*** Stored data Section Begins ***
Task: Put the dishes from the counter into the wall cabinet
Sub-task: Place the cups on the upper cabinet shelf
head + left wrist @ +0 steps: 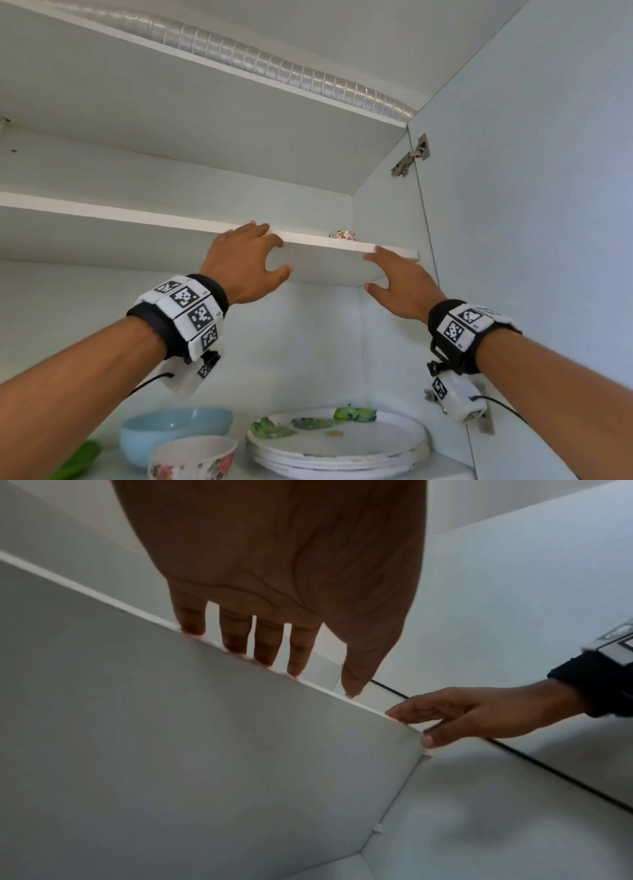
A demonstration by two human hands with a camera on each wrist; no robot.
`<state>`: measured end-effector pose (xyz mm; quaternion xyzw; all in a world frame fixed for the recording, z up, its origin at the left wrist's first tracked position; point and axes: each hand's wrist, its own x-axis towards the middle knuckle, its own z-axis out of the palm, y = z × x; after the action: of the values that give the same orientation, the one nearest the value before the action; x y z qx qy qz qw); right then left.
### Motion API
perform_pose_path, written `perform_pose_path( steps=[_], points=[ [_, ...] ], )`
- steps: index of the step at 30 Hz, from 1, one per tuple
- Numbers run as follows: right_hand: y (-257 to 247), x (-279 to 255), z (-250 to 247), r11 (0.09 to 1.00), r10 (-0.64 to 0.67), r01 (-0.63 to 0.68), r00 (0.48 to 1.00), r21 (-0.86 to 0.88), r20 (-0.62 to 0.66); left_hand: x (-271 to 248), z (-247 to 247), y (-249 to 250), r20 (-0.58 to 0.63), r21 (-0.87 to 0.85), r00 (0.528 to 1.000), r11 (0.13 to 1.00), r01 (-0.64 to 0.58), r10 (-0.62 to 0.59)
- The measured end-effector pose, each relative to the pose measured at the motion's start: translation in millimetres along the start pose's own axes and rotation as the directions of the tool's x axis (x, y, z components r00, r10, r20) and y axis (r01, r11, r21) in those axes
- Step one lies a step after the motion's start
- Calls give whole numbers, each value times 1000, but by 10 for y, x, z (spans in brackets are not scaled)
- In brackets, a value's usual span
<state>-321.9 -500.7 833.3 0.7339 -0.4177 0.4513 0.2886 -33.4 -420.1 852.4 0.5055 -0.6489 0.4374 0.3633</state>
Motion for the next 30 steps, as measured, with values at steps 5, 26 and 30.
perform_pose_path(
  steps=[5,26,30],
  points=[
    [-145,-550,-31,997,-76,77,995,-15,65,-495,-54,376,105,-54,993,998,-38,44],
    [-1927,-3770,1136,907,-126,-1,953,421,274,-4482,246,441,617,-232,785,939,255,-60],
    [-2388,-4672,1494,925,-202,-56,764,375,613,-5596,312,-43,804,-69,567,919,389,-180]
  ],
)
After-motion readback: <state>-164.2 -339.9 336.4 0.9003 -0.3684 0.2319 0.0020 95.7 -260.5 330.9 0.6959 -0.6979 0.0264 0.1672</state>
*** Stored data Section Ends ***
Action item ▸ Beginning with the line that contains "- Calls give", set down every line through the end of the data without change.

Response ▸
- Calls give whole numbers, each value times 1000, but by 10 for y, x, z (spans in brackets are not scaled)
- In brackets, a value's usual span
<state>-321.9 -500.7 833.3 0.7339 -0.4177 0.4513 0.2886 -33.4 -420.1 852.4 0.5055 -0.6489 0.4374 0.3633</state>
Motion for the next 30 steps, as measured, with values at steps 5, 26 and 30.
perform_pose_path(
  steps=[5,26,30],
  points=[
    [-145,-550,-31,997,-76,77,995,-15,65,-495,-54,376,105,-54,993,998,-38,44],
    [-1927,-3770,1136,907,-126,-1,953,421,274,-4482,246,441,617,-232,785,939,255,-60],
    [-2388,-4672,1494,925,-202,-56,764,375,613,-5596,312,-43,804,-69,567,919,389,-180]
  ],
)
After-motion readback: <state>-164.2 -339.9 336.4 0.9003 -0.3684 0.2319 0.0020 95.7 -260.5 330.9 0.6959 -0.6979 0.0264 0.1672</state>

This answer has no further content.